How to complete this task: Only a slice of the listing below is wanted. Retype the lines from the one containing "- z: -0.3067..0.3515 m" through the one containing "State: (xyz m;", exactly, both ends included.

Information given:
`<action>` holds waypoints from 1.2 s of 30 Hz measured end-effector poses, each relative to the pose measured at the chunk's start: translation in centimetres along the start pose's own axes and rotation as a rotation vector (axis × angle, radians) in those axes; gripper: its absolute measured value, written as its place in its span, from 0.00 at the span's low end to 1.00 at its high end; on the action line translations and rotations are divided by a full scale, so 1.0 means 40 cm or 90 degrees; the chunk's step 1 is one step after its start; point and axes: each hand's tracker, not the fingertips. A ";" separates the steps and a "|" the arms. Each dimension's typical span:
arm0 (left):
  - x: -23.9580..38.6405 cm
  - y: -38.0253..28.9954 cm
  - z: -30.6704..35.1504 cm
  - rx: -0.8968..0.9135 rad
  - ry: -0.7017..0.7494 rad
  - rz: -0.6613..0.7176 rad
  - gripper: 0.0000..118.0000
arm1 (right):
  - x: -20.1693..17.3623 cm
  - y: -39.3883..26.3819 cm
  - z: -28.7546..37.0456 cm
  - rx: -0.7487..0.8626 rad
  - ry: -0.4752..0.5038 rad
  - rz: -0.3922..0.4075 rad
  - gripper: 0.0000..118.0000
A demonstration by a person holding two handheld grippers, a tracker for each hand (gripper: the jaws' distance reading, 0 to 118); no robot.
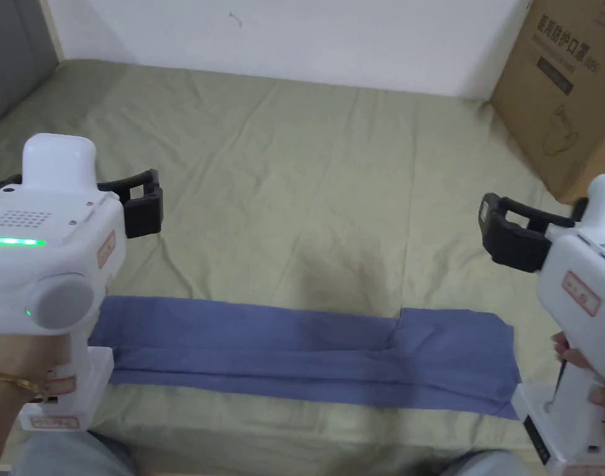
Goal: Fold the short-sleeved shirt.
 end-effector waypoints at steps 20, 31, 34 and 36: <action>-0.137 -0.048 -0.096 -0.211 -0.117 0.198 1.00 | -0.024 -0.049 -0.058 -0.053 0.025 -0.060 0.00; -0.359 -0.347 -0.198 -0.433 -0.144 0.420 1.00 | -0.019 -0.082 -0.092 -0.107 0.009 -0.052 0.00; -0.363 -0.391 -0.206 -0.468 -0.177 0.492 1.00 | -0.022 -0.084 -0.098 -0.116 0.004 -0.049 0.00; -0.350 -0.412 -0.218 -0.491 -0.174 0.498 1.00 | -0.024 -0.084 -0.102 -0.121 0.001 -0.049 0.00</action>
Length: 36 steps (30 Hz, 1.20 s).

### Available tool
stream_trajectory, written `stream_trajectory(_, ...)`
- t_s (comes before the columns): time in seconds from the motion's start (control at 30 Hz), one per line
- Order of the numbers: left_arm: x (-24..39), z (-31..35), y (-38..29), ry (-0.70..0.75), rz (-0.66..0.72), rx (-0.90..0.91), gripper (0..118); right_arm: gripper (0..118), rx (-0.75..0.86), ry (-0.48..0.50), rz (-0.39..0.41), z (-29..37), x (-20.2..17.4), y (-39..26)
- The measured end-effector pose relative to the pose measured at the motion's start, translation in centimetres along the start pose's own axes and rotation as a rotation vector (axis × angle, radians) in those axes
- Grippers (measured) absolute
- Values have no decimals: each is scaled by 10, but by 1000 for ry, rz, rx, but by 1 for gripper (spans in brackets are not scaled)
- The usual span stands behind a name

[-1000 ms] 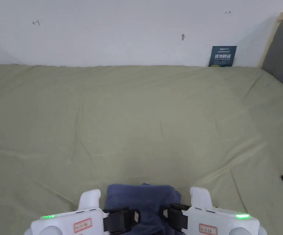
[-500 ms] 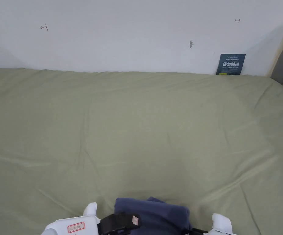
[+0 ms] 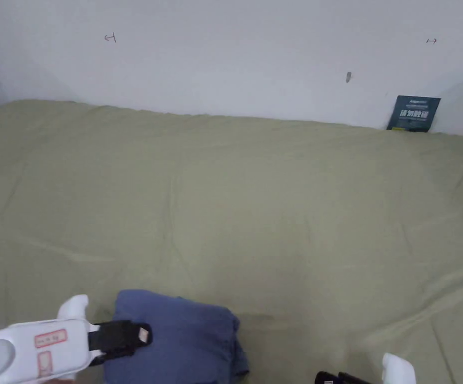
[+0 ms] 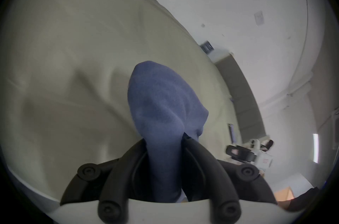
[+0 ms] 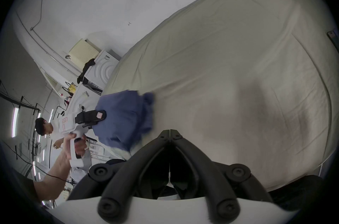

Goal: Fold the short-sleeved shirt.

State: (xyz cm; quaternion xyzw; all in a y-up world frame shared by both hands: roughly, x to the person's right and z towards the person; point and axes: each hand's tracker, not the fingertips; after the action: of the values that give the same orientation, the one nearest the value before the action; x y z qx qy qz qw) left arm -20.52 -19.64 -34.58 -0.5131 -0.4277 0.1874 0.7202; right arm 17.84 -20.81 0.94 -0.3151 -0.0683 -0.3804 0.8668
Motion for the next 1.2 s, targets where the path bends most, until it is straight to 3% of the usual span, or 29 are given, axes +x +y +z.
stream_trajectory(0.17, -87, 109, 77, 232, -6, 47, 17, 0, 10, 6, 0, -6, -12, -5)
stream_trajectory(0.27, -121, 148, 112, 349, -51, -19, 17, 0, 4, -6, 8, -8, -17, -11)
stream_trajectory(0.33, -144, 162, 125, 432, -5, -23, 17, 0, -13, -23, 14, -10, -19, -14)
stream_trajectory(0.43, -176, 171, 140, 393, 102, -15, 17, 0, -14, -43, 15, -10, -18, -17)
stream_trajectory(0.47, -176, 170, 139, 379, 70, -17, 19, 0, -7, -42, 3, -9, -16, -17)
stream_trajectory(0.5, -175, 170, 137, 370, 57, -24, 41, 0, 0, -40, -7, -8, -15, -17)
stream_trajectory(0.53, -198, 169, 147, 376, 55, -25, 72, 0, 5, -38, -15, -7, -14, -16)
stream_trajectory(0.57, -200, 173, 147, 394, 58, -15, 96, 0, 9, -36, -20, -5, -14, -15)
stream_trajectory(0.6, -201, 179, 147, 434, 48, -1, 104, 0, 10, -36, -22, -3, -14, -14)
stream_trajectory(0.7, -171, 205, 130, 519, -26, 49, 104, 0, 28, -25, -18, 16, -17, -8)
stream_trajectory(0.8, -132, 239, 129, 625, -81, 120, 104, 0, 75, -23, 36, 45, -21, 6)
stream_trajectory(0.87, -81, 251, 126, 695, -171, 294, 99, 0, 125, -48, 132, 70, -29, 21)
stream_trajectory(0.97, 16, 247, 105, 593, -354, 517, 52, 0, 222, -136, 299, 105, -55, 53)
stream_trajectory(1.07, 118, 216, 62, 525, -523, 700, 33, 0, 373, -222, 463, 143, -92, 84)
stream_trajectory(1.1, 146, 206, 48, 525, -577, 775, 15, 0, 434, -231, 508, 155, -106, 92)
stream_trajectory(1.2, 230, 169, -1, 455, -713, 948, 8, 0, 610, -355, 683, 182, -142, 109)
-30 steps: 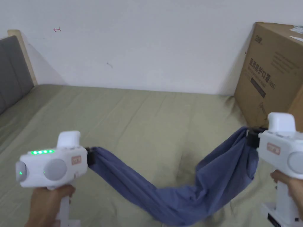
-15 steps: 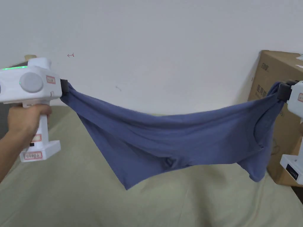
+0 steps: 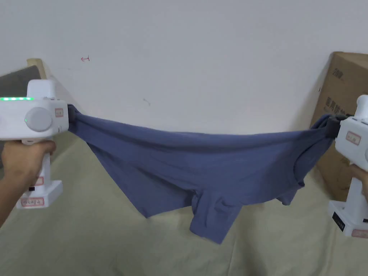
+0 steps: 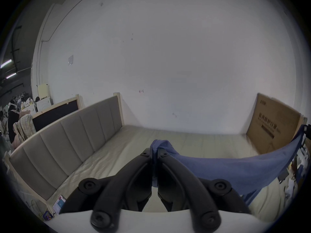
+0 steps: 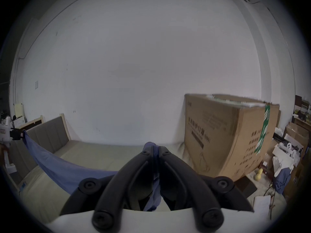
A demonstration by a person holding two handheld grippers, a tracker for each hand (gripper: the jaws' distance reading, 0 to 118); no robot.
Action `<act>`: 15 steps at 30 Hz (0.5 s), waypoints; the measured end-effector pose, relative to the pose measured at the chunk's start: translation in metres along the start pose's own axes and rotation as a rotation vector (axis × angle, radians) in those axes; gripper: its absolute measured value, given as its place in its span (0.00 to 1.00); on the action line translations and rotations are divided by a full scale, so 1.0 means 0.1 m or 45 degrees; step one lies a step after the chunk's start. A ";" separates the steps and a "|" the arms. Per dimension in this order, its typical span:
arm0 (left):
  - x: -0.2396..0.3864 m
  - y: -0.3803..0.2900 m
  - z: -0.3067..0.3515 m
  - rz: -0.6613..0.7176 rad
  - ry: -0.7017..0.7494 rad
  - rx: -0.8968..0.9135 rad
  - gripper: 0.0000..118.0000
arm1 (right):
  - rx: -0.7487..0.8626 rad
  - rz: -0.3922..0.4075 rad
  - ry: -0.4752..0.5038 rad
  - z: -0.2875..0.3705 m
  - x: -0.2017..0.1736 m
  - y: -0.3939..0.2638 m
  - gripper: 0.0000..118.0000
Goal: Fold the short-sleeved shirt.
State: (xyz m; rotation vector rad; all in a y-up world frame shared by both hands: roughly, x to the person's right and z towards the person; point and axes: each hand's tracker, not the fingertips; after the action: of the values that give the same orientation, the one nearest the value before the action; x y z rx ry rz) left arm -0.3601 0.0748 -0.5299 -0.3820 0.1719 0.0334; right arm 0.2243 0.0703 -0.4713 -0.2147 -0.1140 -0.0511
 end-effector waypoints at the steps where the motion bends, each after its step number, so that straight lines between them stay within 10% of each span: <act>1: -0.01 -0.16 -0.01 -0.003 0.005 -0.044 0.03 | -0.031 -0.003 0.005 -0.03 -0.01 -0.14 0.04; 15: -0.25 -2.27 0.14 -0.022 -0.003 -0.463 0.03 | -0.486 -0.044 -0.020 0.18 0.00 -2.21 0.04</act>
State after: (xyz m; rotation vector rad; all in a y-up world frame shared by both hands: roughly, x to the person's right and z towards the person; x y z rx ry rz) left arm -0.3682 -0.1305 -0.4295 -0.7464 0.1597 0.0482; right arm 0.2088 -0.1413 -0.4075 -0.5948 -0.1234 -0.1059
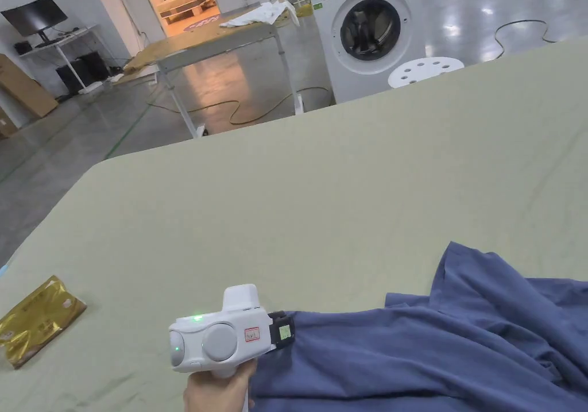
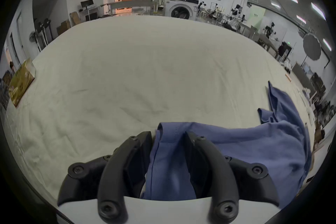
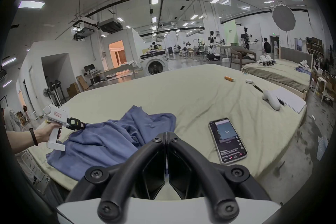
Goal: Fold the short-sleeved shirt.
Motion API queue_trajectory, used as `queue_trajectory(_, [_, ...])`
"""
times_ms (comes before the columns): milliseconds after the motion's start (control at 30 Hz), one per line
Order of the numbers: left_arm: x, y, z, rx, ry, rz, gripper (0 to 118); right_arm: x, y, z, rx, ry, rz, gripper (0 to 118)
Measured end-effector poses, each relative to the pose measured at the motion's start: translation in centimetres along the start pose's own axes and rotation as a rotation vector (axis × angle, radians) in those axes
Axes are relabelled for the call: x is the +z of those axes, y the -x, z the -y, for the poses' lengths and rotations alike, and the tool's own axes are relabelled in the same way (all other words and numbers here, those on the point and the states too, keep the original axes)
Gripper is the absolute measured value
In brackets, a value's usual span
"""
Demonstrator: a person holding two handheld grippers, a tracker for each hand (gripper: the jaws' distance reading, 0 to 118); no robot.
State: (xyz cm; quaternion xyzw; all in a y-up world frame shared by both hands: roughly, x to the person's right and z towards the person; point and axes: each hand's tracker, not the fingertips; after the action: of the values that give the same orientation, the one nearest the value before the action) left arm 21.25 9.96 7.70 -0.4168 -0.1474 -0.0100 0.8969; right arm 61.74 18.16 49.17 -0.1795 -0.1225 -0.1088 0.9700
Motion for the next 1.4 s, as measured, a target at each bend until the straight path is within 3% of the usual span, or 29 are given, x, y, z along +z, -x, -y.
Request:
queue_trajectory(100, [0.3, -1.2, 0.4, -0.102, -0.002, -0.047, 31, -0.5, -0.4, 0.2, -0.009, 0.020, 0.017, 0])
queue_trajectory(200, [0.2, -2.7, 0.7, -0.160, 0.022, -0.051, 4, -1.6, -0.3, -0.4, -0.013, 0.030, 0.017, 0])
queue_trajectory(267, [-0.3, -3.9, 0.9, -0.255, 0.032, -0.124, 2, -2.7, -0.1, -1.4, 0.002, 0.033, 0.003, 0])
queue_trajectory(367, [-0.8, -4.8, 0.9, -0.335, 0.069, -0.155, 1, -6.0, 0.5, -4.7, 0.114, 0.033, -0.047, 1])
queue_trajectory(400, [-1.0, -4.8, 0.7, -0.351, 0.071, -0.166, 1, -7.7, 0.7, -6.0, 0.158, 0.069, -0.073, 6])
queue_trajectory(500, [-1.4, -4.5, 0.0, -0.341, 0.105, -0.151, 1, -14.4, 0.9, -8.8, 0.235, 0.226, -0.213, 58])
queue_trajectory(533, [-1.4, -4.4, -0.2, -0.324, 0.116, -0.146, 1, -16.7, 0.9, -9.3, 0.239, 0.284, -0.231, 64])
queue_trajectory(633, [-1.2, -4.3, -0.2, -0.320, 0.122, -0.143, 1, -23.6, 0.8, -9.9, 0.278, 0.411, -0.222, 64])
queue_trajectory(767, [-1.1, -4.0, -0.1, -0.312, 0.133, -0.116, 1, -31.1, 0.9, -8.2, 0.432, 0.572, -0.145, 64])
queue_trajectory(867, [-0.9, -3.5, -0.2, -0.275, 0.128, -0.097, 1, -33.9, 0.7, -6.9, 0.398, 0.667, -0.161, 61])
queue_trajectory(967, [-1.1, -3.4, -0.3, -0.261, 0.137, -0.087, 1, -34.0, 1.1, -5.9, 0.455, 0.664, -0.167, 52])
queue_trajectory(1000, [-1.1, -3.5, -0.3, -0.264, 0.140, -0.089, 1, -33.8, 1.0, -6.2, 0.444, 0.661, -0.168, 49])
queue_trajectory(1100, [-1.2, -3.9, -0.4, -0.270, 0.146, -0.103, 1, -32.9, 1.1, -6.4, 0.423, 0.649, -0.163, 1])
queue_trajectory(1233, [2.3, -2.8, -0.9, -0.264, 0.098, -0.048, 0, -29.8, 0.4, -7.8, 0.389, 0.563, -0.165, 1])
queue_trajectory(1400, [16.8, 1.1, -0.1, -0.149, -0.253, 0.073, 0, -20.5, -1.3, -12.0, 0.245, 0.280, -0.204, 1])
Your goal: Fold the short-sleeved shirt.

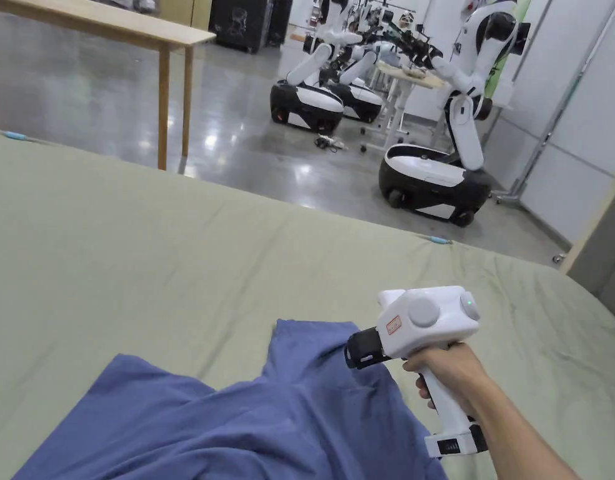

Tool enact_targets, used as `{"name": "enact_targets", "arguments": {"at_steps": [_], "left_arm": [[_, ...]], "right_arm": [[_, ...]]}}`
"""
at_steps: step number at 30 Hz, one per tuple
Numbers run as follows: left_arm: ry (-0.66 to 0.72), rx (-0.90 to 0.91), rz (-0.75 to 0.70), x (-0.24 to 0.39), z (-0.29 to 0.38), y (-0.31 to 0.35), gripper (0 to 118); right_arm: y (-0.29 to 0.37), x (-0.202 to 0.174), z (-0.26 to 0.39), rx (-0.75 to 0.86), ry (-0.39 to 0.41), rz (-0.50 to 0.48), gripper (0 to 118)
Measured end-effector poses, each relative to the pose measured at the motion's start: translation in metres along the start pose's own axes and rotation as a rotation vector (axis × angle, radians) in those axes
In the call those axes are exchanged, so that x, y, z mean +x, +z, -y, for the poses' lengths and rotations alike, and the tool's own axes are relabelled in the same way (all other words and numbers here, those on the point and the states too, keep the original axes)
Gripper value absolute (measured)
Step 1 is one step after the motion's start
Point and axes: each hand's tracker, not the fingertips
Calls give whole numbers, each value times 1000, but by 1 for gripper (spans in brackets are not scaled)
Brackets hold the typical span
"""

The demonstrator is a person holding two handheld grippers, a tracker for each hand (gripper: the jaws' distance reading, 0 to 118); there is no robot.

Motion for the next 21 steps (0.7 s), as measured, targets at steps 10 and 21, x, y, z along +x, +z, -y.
{"name": "enact_targets", "arguments": {"at_steps": [10, 21], "left_arm": [[8, 3, 3, -1, -5, -1, 1], [-20, 5, -5, 1, -5, 1, 1]], "right_arm": [[-13, 4, 18, -56, -78, -87, 74], [13, -11, 27, 48, -22, -38, 2]]}}
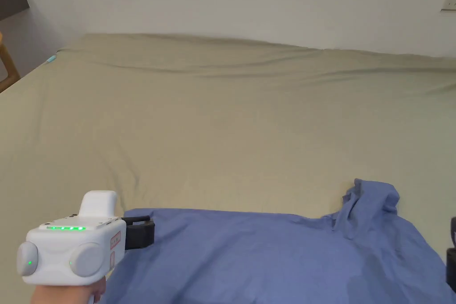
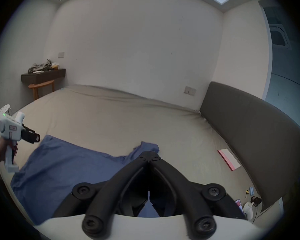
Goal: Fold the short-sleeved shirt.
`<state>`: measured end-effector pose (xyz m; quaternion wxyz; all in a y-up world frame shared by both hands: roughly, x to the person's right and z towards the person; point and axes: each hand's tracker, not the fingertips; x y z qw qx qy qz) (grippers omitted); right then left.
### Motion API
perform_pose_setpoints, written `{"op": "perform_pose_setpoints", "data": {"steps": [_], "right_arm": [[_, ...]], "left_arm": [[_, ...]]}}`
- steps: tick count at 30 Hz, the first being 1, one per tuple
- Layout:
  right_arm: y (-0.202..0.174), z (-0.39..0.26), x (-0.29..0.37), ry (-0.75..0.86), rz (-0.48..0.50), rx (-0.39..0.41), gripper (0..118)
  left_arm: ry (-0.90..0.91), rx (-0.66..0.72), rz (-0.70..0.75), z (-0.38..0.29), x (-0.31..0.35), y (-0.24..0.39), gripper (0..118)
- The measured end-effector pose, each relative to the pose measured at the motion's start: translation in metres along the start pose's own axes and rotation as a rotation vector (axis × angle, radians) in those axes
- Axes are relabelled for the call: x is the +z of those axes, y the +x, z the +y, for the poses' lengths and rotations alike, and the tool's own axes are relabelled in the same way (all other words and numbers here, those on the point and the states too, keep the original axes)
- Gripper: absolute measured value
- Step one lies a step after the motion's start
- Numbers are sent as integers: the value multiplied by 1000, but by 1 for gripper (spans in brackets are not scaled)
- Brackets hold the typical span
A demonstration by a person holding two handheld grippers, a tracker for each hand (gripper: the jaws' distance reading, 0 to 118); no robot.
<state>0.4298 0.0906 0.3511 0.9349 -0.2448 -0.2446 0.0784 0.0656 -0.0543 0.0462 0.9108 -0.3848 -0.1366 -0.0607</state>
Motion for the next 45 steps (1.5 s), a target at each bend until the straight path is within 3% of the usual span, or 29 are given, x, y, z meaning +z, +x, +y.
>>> {"op": "perform_pose_setpoints", "data": {"steps": [5, 7, 12, 14, 16, 18, 23, 25, 26, 27, 28, 29, 31, 36, 40, 45], "right_arm": [[14, -13, -19, -52, -33, 1, 2], [18, -16, -25, -70, -39, -9, 2], [24, -20, -34, -95, -51, -8, 2], [26, -20, -35, -100, -53, -11, 2], [28, -19, -39, -106, -47, -19, 2], [30, -17, -41, -107, -43, -19, 2], [42, -10, -58, -138, -12, -32, 2], [49, -8, -73, -168, -1, -60, 10], [52, -8, -83, -197, 3, -67, 26], [55, -9, -93, -226, 19, -74, 66], [58, -10, -105, -275, 16, -62, 94], [61, -14, -120, -312, 49, -70, 107], [63, -22, -145, -318, 38, -62, 109], [69, -50, -231, -526, 34, -34, 109], [61, -74, -281, -617, 21, 68, 109], [58, -91, -305, -662, 39, 28, 109]], "left_arm": [[-72, -13, 22, 20, -63, -8, 114], [-106, -12, 36, 18, -81, -9, 83], [-103, -44, 14, 8, -78, 0, 71], [-81, -107, -32, 8, -70, 12, 43], [-77, -240, -20, 6, -57, 30, 0], [-38, -315, 43, 4, -48, 38, 0], [99, -279, 18, 17, 11, 37, 0], [153, -263, 12, 24, 37, 34, 0], [180, -257, 12, 27, 50, 34, 0], [207, -256, 7, 28, 62, 33, 0], [219, -258, 10, 30, 71, 32, 0], [224, -254, 13, 31, 81, 31, 0], [243, -243, 9, 30, 98, 29, 0], [235, -243, 13, 21, 110, 24, 0], [192, -258, 16, 11, 107, 24, 0], [150, -258, 23, 0, 99, 23, 0]]}}
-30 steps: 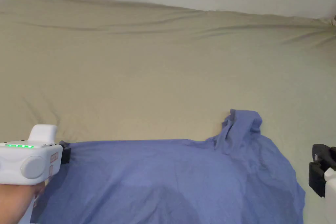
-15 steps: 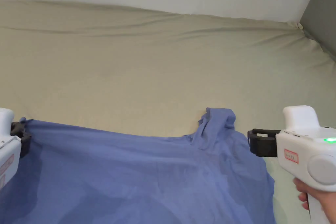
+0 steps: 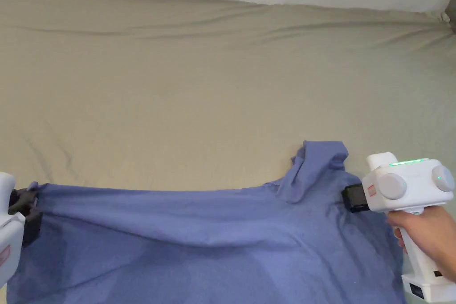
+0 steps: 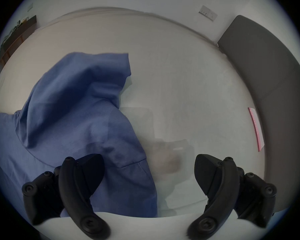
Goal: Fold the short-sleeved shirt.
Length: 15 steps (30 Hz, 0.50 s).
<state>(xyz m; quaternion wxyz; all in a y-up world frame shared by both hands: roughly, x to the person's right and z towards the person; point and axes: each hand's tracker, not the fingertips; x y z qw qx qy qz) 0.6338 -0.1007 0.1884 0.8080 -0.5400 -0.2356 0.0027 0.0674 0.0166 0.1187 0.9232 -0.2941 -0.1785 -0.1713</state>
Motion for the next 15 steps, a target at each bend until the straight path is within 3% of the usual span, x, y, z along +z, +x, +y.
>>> {"op": "perform_pose_setpoints", "data": {"steps": [2, 3, 4, 5, 6, 7, 8, 11, 15], "right_arm": [[2, 0, 8, -3, 28, -18, 106], [1, 0, 13, -1, 99, -7, 82], [-1, 0, 23, 11, 257, -4, 44], [-9, -1, 28, 25, 235, 51, 4], [-28, -2, 34, 49, 64, 161, 5], [-37, -4, 37, 52, -18, 252, 5], [-40, -8, 43, 85, -7, 270, 5], [-37, -11, 75, 162, 12, 158, 5], [-16, -16, 140, 311, -27, 80, 5]], "left_arm": [[-9, 8, -2, -3, -1, 0, 0], [-12, 9, -2, -5, -1, 1, 0], [-14, 11, -2, -7, -1, 2, 0], [-16, 14, -2, -7, 0, 2, 0], [-19, 18, 0, -8, 0, 1, 0], [-20, 20, -1, -9, 2, 0, 0], [14, 26, 13, -9, 8, -1, 0], [37, 89, 21, -2, 20, -11, 0], [100, 75, 49, 12, 47, -18, 0]]}}
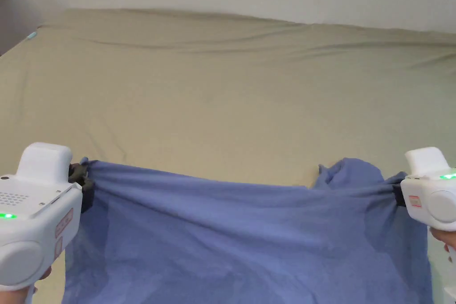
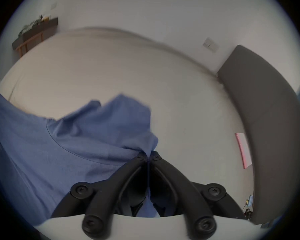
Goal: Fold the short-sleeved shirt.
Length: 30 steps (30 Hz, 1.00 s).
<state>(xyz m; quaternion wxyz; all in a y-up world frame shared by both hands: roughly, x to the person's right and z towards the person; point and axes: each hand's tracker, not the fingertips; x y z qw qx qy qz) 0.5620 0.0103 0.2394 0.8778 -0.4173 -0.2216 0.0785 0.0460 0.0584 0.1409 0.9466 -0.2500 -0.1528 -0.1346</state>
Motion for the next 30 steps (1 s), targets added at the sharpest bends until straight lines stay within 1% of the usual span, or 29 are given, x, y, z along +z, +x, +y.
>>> {"op": "perform_pose_setpoints", "data": {"steps": [3, 6, 10, 12, 14, 19, 21, 23, 26, 28, 29, 30], "right_arm": [[18, 7, 66, 119, -18, -82, 5], [33, 10, 134, 248, -51, -118, 5], [45, 9, 217, 430, -135, -130, 5], [49, 7, 252, 501, -149, -140, 5], [53, 7, 281, 535, -166, -124, 5], [56, 4, 337, 649, -218, -123, 5], [56, 5, 353, 690, -261, -108, 5], [58, 7, 372, 720, -270, -101, 5], [64, 17, 395, 763, -286, -108, 5], [67, 24, 410, 801, -299, -116, 5], [68, 27, 417, 815, -298, -120, 5], [70, 31, 424, 839, -276, -120, 5]], "left_arm": [[71, 14, 15, 19, 24, -8, 0], [160, 30, 42, 40, 55, -18, 0], [283, 85, 72, 67, 106, -37, 0], [334, 86, 81, 77, 130, -43, 0], [390, 80, 90, 87, 154, -49, 0], [490, 85, 123, 105, 204, -60, 0], [515, 117, 109, 113, 222, -67, 0], [569, 163, 107, 120, 242, -75, 0], [618, 134, 139, 131, 261, -80, 0], [641, 150, 130, 139, 271, -86, 0], [671, 177, 126, 143, 277, -89, 0], [692, 197, 129, 147, 282, -91, 0]]}}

Written response:
  - z: -0.3067..0.3515 m
  - rz: -0.6613..0.7176 rad
  - ry: -0.7017..0.7494 rad
  - rx: -0.8968..0.9135 rad
  - gripper: 0.0000..118.0000
arm1 (right):
  - rx: -0.7487..0.8626 rad
  - rz: -0.3922..0.4075 rad
  - ry: -0.4752..0.5038 rad
  - z: -0.2875..0.3705 m
  - x: -0.2017..0.1736 m
  - y: -0.3939..0.2638 m
  - gripper: 0.0000..118.0000
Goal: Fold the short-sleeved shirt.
State: (xyz m; rotation vector rad; all in a y-up world frame shared by both hands: roughly, x to the person's right and z towards the person; point and axes: each hand's tracker, not the fingertips; after the action: of the values that give the same orientation, the one nearest the value before the action; x y z rx ry rz) left arm -0.3601 0.0748 -0.5299 -0.3820 0.1719 0.0334; right arm 0.2243 0.0703 -0.4713 -0.2147 -0.1140 -0.0511

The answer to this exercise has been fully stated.